Quando chamado ao auditório do Colégio Estadual de São Fidélis, que funciona num antigo prédio da CNEC (saudades do professor Felipe Tiago Gomes), a primeira impressão foi de surpresa. Estava cheio de alunos e professores da região, por obra e graça da professora Fátima Panisset, coordenadora do Projeto de Incentivo à Leitura do Governo do Estado.
Minha obrigação seria falar sobre o tema "Nós e a Poesia", mas antes haveria uma série de quadros culturais, incluindo a originalíssima peça "A Preta de Neve e os Sete Grandões", toda ela produzida na própria escola. Por artifício criado pelo professor de matemática, acabei virando um dos "grandões" da história. Assumi a função diante dos 300 assistentes com muita alegria. Nessas ocasiões, é melhor aderir ao espírito geral. Houve aplausos.

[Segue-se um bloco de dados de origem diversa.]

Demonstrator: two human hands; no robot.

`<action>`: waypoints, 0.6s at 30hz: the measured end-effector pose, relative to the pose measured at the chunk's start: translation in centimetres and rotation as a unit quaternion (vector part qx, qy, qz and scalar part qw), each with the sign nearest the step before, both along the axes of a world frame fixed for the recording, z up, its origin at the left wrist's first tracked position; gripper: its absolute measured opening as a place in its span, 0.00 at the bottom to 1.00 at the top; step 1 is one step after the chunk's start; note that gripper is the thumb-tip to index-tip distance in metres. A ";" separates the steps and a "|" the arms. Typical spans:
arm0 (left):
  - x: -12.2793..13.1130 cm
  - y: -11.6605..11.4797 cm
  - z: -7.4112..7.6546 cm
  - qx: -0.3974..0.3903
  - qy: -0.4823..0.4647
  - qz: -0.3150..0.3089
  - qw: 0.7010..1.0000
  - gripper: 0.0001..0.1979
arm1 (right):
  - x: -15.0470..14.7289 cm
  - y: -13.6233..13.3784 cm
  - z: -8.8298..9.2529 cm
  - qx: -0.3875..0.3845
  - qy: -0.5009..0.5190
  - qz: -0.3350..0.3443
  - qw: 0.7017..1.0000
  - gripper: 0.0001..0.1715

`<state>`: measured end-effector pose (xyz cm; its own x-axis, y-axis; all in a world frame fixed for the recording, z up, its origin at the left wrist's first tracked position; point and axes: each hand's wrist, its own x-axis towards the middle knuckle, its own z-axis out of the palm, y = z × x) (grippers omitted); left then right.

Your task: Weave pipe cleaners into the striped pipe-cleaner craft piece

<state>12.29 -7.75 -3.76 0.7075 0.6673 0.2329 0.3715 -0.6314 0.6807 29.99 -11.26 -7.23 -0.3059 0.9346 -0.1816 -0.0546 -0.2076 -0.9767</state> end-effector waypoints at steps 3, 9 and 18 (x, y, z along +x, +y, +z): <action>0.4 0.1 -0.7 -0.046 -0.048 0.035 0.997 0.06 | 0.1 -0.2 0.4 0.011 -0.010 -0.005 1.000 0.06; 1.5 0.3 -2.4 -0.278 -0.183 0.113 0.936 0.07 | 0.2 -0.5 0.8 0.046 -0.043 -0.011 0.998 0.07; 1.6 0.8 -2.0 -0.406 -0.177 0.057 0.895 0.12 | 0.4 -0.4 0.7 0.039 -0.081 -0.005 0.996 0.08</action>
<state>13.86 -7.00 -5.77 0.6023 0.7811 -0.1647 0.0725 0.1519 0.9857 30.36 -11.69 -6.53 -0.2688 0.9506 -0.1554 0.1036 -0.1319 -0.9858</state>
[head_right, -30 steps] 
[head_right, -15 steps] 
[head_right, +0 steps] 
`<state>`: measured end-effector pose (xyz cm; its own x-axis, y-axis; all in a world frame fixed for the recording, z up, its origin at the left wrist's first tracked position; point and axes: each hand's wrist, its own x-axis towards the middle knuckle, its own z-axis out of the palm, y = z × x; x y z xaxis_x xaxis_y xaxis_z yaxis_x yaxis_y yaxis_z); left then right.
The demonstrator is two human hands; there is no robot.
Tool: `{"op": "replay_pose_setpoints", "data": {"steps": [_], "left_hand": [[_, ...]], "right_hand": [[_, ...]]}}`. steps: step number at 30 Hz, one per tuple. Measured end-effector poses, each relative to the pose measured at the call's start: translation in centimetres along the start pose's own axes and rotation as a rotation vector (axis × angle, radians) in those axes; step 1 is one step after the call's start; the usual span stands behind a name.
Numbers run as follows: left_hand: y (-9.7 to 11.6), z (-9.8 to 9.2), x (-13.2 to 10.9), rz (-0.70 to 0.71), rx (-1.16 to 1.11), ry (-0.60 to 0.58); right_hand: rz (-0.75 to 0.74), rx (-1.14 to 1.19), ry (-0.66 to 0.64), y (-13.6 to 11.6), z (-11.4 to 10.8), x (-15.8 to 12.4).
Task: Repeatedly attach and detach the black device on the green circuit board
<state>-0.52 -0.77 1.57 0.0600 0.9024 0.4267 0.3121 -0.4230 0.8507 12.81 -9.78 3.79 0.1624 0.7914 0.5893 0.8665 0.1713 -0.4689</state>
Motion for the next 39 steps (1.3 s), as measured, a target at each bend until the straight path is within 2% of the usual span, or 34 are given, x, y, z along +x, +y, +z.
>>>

Uma banda de estudantes fez a sua parte. Poetas locais apresentaram-se de forma inspirada, falando nos "bons ventos da cidade banhada pelo Paraíba". Ali a poesia é tão forte que São Fidélis hoje é considerada a "cidade poema". Disso se orgulha muito o prefeito David Loureiro, com quem pude almoçar depois, deliciando-me com as famosas lagostas locais.
Depois de falar sobre a influência da poesia na nossa cultura demonstrando como o Brasil é pródigo em talentos como Gonçalves Dias, Castro Alves, Casemiro de Abreu, Álvares de Azevedo, Manuel Bandeira e Vinícius de Moraes, discutimos as qualidades poéticas do maior dos nossos romancistas: Machado de Assis. Figura exponencial da nossa literatura, foi também um inspirado poeta, como demonstrou na homenagem prestada à sua mulher Carolina. Hoje, ele e ela estão juntos, no Mausoléu da Academia Brasileira de Letras, no Rio de Janeiro, e para sempre.
Recolhi algumas preciosidades, na visita à bonita São Fidélis. E de gente bonita, com tudo perfumado, como se as rosas ali tivessem buscado a matéria-prima da sua beleza e do seu odor característico. O aluno Jean Paulo de Oliveira Souza, da 4ª série Normal, afirmou que "a pluralidade cultural está presente em todas as expressões." A sua colega Brida, do Colégio Estadual Montese, com um texto muito bem redigido, revelou sua preocupação com "o futuro dos nossos inocentes." Para dizer mais além, no trabalho premiado "A palavra", que não se pode viver sem as pétalas-palavras das rosas silenciosas do relógio mudo.
Uma homenagem ainda do aluno Marco Sabino (Marcão), que tirou o segundo lugar com a sua "Descoberta". Cheio de sensibilidade, gosta de viajar no pensamento, "com vontade de te descobrir". Até chegar a Raquel Freitas de Souza, que fala no "amor que aumenta a cada dia, mesmo não estando juntos." Para concluir que "chorar não é derramar lágrimas, mas sim pôr para fora o que dói aqui dentro."
É incrível a inspiração dessa gente e como é gostosa a revelação da competência para transmitir sentimentos que, em geral, gostamos muito de guardar como segredo inatingível.
Essas iniciativas do Governo do Estado do Rio de Janeiro, como conversei depois com o secretário Cláudio Mendonça, animam o sistema e desenvolvem em parte a auto-estima dos mestres, empolgados quando sentem a nobreza do que lhes é proposto. Caminhamos bem com o PIL (Projeto de Incentivo à Leitura) e surge no horizonte a perspectiva de um outro projeto, desta feita abordando a educação artística, que tem sofrido muito com a falta de interesse. Isso é lamentável quando se sabe que somos um povo musical, com grande sensibilidade, e que há um campo imenso para se explorar nessa área. São Fidélis, mexendo no coração, abriu os nossos olhos para esse enriquecimento da educação.